- DATA EXCERPT:
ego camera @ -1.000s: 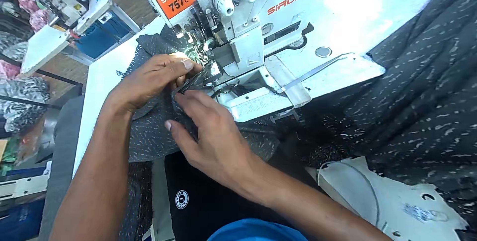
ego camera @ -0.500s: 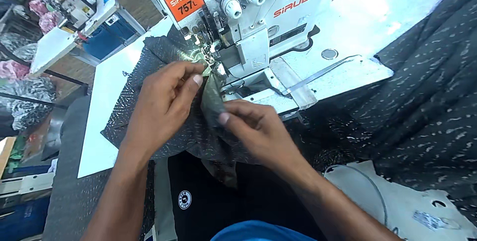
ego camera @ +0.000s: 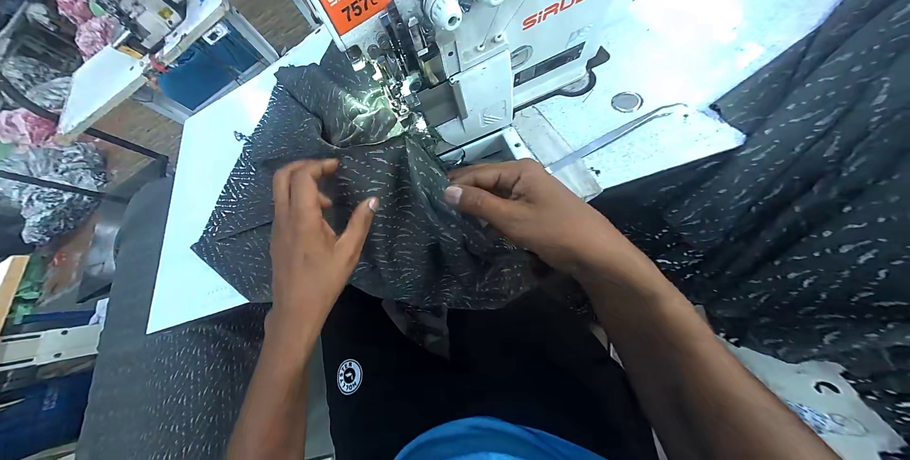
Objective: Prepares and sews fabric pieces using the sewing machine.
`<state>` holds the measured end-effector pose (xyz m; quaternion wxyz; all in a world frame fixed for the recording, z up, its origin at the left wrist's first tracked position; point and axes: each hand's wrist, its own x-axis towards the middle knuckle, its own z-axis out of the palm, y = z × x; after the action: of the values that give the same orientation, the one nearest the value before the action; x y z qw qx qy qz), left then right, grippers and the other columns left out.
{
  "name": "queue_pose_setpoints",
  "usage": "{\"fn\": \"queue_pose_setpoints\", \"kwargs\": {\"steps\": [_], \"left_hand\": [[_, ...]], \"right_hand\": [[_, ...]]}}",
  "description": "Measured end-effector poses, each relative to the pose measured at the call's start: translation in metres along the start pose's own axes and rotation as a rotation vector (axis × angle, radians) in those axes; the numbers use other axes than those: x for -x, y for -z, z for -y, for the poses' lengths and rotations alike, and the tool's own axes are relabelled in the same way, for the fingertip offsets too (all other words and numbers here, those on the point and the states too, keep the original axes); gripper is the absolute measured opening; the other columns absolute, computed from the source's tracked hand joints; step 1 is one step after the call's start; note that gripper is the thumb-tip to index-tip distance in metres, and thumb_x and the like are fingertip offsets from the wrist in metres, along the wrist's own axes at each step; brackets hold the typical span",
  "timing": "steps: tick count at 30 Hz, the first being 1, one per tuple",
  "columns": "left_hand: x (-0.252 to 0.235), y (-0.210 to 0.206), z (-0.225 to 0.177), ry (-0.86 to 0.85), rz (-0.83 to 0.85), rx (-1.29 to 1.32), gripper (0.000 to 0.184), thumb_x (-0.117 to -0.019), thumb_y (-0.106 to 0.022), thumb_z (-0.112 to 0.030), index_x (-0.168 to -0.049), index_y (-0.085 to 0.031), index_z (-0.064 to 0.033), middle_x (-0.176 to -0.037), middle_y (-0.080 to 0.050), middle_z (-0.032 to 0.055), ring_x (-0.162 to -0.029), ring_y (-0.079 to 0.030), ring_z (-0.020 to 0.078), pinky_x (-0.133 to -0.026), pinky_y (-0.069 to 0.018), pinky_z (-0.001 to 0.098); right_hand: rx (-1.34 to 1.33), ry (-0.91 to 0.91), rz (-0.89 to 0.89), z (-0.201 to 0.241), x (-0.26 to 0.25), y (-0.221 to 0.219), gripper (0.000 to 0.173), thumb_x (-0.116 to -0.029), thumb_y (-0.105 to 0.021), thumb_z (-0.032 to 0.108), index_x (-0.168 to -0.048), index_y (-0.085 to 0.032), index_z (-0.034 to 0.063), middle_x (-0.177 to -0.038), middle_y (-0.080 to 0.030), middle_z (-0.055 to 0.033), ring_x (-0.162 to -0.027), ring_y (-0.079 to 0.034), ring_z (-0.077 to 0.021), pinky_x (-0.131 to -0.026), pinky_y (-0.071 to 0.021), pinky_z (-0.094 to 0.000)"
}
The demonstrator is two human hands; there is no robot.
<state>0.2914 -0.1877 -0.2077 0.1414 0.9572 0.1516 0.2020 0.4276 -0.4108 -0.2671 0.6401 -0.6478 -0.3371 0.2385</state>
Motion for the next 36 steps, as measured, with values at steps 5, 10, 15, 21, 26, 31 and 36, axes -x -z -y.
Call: {"fn": "queue_pose_setpoints", "kwargs": {"steps": [5, 10, 15, 21, 26, 31, 36], "left_hand": [[0.033, -0.025, 0.057, 0.236, 0.097, -0.079, 0.08, -0.09, -0.077, -0.042, -0.152, -0.041, -0.0052, -0.137, -0.054, 0.0236, -0.079, -0.065, 0.0316, -0.07, -0.0552, 0.0562], [0.023, -0.024, 0.089, 0.137, -0.063, -0.036, 0.018, -0.0993, -0.066, -0.017, -0.105, -0.07, -0.0011, -0.089, -0.07, 0.0133, -0.073, -0.066, 0.0251, -0.07, -0.056, 0.0501], [-0.017, 0.015, 0.097, -0.08, -0.452, -0.078, 0.024, -0.1015, -0.062, -0.018, -0.109, -0.066, 0.0049, -0.099, -0.068, 0.0177, -0.084, -0.067, 0.0182, -0.079, -0.0572, 0.034], [-0.041, 0.02, 0.054, -0.095, -0.185, -0.121, 0.027, -0.1011, -0.059, -0.015, -0.122, -0.066, 0.0002, -0.122, -0.06, 0.021, -0.088, -0.065, 0.0261, -0.076, -0.0573, 0.0413], [-0.043, 0.0, -0.029, -0.409, -0.123, 0.14, 0.021, -0.1037, -0.057, -0.012, -0.114, -0.072, -0.0001, -0.112, -0.065, 0.0121, -0.088, -0.064, 0.0101, -0.074, -0.0565, 0.0226], [-0.07, -0.012, -0.036, -0.383, 0.097, 0.032, 0.024, -0.1053, -0.055, -0.019, -0.119, -0.072, -0.0082, -0.111, -0.064, 0.0075, -0.087, -0.063, 0.0106, -0.077, -0.0549, 0.0242], [-0.074, -0.014, -0.029, -0.323, 0.143, 0.044, 0.017, -0.1015, -0.062, -0.022, -0.109, -0.071, -0.0098, -0.097, -0.059, 0.0044, -0.072, -0.057, 0.0076, -0.064, -0.0505, 0.0215]], "right_hand": [[-0.223, -0.038, -0.08, 0.004, -0.002, -0.003, 0.013, -0.097, -0.07, 0.018, -0.094, -0.078, 0.0076, -0.077, -0.071, -0.0022, -0.059, -0.059, -0.0072, -0.049, -0.0472, -0.0209], [-0.083, 0.047, -0.237, 0.003, 0.009, -0.011, 0.011, -0.0959, -0.071, 0.015, -0.089, -0.077, 0.0098, -0.072, -0.069, 0.0002, -0.056, -0.058, -0.0075, -0.048, -0.0476, -0.0214], [-0.115, -0.002, -0.324, -0.005, 0.01, -0.017, 0.011, -0.0916, -0.073, 0.014, -0.081, -0.073, 0.0106, -0.066, -0.066, 0.0, -0.054, -0.058, -0.0071, -0.047, -0.0468, -0.0221], [-0.005, -0.02, -0.376, -0.006, 0.012, -0.033, 0.01, -0.0905, -0.073, 0.02, -0.082, -0.072, 0.0158, -0.065, -0.066, 0.004, -0.052, -0.058, -0.0072, -0.045, -0.0468, -0.0245], [-0.014, 0.0, -0.357, -0.006, 0.011, -0.031, 0.009, -0.0911, -0.073, 0.019, -0.083, -0.073, 0.0142, -0.066, -0.067, 0.0032, -0.053, -0.059, -0.0065, -0.046, -0.0483, -0.0228], [-0.079, 0.016, -0.325, -0.004, 0.009, -0.028, 0.01, -0.0917, -0.072, 0.017, -0.083, -0.073, 0.0122, -0.065, -0.065, 0.0012, -0.052, -0.056, -0.0072, -0.045, -0.0445, -0.0225], [-0.144, 0.012, -0.282, -0.006, 0.004, -0.024, 0.01, -0.0916, -0.072, 0.015, -0.083, -0.073, 0.0109, -0.067, -0.065, 0.0, -0.054, -0.057, -0.0078, -0.048, -0.0451, -0.0227]]}}
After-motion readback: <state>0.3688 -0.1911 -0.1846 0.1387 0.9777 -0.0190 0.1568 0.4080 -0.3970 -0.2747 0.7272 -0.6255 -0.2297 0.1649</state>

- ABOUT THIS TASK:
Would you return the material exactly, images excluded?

- THE COMPLETED TASK:
ego camera @ -1.000s: 
ego camera @ -0.500s: 
ego camera @ +0.000s: 
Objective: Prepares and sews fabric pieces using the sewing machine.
`<state>` holds the measured end-effector pose (xyz m; quaternion wxyz; all in a world frame fixed for the recording, z up, its origin at the left wrist's first tracked position; point and axes: each hand's wrist, its own x-axis towards the middle knuckle, its own z-axis out of the palm, y = z × x; after the action: of the values that give the same orientation, the one nearest the value before the action; x y z qw qx qy qz), left then right, grippers and the other columns left out.
{
  "name": "queue_pose_setpoints",
  "usage": "{\"fn\": \"queue_pose_setpoints\", \"kwargs\": {\"steps\": [_], \"left_hand\": [[_, ...]], \"right_hand\": [[_, ...]]}}",
  "description": "Measured end-effector poses, each relative to the pose measured at the call's start: translation in metres along the start pose's own axes and rotation as a rotation vector (axis × angle, radians) in those axes; the numbers use other axes than those: x for -x, y for -z, z for -y, for the poses' lengths and rotations alike, and the tool's own axes are relabelled in the same way, for the fingertip offsets too (all other words and numbers here, those on the point and the states too, keep the original axes); gripper is the absolute measured opening; the other columns absolute, computed from the source's tracked hand joints; step 1 is one step after the call's start; note that gripper is the thumb-tip to index-tip distance in metres, and thumb_x and the like are fingertip offsets from the wrist in metres, along the wrist's own axes at each step; brackets hold the typical span",
  "timing": "steps: tick count at 30 Hz, the first being 1, one per tuple",
  "columns": "left_hand: x (-0.252 to 0.235), y (-0.210 to 0.206), z (-0.225 to 0.177), ry (-0.86 to 0.85), rz (-0.83 to 0.85), rx (-1.29 to 1.32), gripper (0.000 to 0.184), thumb_x (-0.117 to -0.019), thumb_y (-0.106 to 0.022), thumb_z (-0.112 to 0.030), index_x (-0.168 to -0.049), index_y (-0.085 to 0.031), index_z (-0.064 to 0.033), middle_x (-0.176 to -0.037), middle_y (-0.080 to 0.050), middle_z (-0.032 to 0.055), ring_x (-0.162 to -0.029), ring_y (-0.079 to 0.030), ring_z (-0.020 to 0.078), pinky_x (-0.133 to -0.026), pinky_y (-0.069 to 0.018), pinky_z (-0.001 to 0.098); right_hand: rx (-1.34 to 1.33), ry (-0.91 to 0.91), rz (-0.89 to 0.89), z (-0.201 to 0.241), x (-0.26 to 0.25), y (-0.221 to 0.219), gripper (0.000 to 0.173), thumb_x (-0.116 to -0.029), thumb_y (-0.105 to 0.021), thumb_z (-0.032 to 0.108), index_x (-0.168 to -0.048), index_y (-0.085 to 0.032), index_z (-0.034 to 0.063), middle_x (-0.177 to -0.038), middle_y (-0.080 to 0.030), middle_z (-0.055 to 0.033), ring_x (-0.162 to -0.027), ring_y (-0.079 to 0.034), ring_z (-0.077 to 0.021), pinky_x (-0.131 to -0.026), pinky_y (-0.071 to 0.021), pinky_z (-0.094 to 0.000)"
}
The demonstrator is two human hands; there is no robot.
<state>0.2914 -0.1877 -0.2077 0.1414 0.9572 0.1516 0.2020 0.4276 -0.4108 -0.2671 0.6401 -0.6478 -0.3371 0.2385</state>
Motion for the next 36 steps, as measured, with values at steps 5, 10, 15, 21, 26, 31 and 36, axes -x -z -y.
Call: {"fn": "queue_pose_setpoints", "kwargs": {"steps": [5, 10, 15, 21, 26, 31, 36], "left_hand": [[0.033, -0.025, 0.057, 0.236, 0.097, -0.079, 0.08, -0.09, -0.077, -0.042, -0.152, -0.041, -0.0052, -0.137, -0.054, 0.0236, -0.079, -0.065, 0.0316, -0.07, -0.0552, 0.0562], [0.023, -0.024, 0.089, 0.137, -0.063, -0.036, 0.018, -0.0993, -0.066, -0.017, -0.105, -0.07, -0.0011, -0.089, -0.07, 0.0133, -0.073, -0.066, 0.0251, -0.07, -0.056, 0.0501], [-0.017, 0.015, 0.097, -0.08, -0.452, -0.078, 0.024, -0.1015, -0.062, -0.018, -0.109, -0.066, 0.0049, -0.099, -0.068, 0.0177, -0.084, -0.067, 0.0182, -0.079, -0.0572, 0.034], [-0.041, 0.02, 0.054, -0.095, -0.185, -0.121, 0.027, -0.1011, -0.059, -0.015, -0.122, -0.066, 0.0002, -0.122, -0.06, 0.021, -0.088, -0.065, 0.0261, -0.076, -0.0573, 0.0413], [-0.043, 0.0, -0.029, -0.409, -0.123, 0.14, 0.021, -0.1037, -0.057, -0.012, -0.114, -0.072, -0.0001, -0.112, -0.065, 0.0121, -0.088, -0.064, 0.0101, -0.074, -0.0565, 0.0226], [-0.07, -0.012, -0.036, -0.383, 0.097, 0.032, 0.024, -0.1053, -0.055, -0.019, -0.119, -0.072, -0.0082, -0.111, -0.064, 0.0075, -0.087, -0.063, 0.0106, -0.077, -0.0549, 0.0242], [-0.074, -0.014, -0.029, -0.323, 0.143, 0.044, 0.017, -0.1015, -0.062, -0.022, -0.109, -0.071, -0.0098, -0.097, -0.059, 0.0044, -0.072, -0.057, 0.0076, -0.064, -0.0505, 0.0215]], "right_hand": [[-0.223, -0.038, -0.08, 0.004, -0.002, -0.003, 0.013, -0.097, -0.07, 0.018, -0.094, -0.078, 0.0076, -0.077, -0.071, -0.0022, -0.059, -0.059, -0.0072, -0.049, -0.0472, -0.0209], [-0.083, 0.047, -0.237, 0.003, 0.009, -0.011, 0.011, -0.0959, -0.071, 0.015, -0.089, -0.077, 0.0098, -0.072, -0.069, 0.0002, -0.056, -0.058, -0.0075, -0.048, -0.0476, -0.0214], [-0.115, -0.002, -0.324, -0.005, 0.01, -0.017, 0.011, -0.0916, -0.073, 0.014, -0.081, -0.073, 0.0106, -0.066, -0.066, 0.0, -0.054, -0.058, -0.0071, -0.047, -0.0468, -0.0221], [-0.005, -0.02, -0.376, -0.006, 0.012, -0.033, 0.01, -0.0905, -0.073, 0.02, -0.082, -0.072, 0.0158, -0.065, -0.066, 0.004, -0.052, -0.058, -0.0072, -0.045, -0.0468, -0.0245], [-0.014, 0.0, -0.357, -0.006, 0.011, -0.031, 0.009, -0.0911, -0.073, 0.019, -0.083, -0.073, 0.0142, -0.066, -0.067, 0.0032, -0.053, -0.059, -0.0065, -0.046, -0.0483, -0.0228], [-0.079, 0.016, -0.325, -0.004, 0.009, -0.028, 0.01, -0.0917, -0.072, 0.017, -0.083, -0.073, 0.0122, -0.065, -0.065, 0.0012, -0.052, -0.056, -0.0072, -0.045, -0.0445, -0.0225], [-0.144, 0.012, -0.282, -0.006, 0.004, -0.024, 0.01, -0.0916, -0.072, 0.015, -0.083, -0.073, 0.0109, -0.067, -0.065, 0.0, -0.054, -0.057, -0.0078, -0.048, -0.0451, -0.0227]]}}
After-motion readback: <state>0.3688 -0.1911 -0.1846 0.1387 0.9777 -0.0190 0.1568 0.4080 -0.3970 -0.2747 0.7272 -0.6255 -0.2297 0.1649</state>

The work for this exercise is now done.